WORK REQUIRED:
Return a copy of each line in the listing that includes the word "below".

PROVIDED RECORDS:
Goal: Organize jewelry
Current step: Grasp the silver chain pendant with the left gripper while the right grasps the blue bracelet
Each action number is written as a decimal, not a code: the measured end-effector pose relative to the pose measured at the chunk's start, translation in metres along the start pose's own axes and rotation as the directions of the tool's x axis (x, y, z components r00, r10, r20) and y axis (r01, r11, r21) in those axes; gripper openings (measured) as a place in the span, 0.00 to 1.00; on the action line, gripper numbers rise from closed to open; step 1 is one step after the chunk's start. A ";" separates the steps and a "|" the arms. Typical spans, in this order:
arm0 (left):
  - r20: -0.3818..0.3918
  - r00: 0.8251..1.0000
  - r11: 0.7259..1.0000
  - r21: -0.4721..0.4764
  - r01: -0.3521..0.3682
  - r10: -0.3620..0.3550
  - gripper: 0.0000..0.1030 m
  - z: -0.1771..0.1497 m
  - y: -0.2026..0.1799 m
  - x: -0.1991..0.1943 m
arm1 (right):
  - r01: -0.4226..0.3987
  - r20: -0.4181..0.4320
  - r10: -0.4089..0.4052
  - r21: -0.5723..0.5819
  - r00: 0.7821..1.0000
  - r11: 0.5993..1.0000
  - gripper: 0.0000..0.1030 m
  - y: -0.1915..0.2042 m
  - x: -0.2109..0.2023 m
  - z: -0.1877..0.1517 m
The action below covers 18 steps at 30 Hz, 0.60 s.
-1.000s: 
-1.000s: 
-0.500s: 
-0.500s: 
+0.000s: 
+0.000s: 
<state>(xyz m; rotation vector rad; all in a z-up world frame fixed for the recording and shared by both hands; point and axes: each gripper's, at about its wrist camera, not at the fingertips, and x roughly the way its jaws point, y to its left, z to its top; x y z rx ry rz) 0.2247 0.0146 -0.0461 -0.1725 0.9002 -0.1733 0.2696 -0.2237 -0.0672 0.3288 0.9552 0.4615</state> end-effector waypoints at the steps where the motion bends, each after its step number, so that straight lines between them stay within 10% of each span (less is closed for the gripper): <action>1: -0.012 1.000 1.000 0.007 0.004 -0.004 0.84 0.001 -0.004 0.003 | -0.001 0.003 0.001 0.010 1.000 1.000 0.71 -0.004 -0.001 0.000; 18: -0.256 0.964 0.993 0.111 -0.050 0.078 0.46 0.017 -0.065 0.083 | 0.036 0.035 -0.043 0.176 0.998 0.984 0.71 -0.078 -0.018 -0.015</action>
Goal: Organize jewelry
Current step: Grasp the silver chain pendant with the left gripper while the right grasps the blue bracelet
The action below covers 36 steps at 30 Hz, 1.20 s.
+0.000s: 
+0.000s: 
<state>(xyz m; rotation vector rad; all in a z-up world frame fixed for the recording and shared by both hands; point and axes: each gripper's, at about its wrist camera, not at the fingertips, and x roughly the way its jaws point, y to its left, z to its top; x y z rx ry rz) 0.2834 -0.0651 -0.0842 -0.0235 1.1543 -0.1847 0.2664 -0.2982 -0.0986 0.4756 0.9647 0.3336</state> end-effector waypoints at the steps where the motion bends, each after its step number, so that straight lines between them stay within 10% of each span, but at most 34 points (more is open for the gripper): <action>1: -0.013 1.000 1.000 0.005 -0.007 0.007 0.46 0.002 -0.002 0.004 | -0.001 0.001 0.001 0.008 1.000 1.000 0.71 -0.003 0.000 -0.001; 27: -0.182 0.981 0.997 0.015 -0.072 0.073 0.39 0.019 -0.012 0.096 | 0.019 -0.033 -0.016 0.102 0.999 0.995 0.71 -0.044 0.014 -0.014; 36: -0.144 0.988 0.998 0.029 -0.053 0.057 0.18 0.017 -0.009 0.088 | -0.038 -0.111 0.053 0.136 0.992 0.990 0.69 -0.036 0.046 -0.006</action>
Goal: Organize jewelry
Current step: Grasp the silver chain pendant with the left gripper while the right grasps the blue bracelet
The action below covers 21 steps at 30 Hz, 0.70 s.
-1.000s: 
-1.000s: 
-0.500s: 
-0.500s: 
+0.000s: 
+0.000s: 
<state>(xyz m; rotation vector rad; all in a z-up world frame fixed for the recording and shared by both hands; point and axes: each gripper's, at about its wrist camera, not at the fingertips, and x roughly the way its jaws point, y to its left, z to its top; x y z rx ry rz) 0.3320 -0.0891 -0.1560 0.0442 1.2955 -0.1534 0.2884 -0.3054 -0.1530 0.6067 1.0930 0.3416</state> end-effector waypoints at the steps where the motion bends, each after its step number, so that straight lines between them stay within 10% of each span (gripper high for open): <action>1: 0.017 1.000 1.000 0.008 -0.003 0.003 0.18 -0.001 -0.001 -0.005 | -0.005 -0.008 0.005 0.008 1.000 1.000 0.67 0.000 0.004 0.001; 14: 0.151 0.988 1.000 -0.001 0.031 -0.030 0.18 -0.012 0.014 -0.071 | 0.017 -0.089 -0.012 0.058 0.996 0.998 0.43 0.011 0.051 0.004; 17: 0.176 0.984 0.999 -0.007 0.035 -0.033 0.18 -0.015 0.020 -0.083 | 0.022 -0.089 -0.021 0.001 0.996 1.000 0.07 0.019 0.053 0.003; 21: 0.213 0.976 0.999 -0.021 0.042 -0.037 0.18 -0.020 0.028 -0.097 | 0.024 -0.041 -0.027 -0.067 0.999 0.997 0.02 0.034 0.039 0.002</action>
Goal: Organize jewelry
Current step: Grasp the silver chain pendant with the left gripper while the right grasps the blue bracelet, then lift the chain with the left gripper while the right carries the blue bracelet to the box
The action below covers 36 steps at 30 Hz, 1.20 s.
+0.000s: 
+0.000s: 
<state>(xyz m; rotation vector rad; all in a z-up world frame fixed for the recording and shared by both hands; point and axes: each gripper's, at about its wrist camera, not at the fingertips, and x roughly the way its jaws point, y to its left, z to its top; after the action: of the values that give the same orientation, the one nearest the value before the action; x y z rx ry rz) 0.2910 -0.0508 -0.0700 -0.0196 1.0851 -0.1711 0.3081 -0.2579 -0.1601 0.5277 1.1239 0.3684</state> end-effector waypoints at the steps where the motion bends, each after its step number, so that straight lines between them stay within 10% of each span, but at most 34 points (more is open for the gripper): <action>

ANSWER SPACE:
The action below covers 18 steps at 30 Hz, 0.60 s.
The action below covers 36 steps at 30 Hz, 1.20 s.
The action below covers 21 steps at 30 Hz, 0.70 s.
The action below covers 36 steps at 30 Hz, 1.20 s.

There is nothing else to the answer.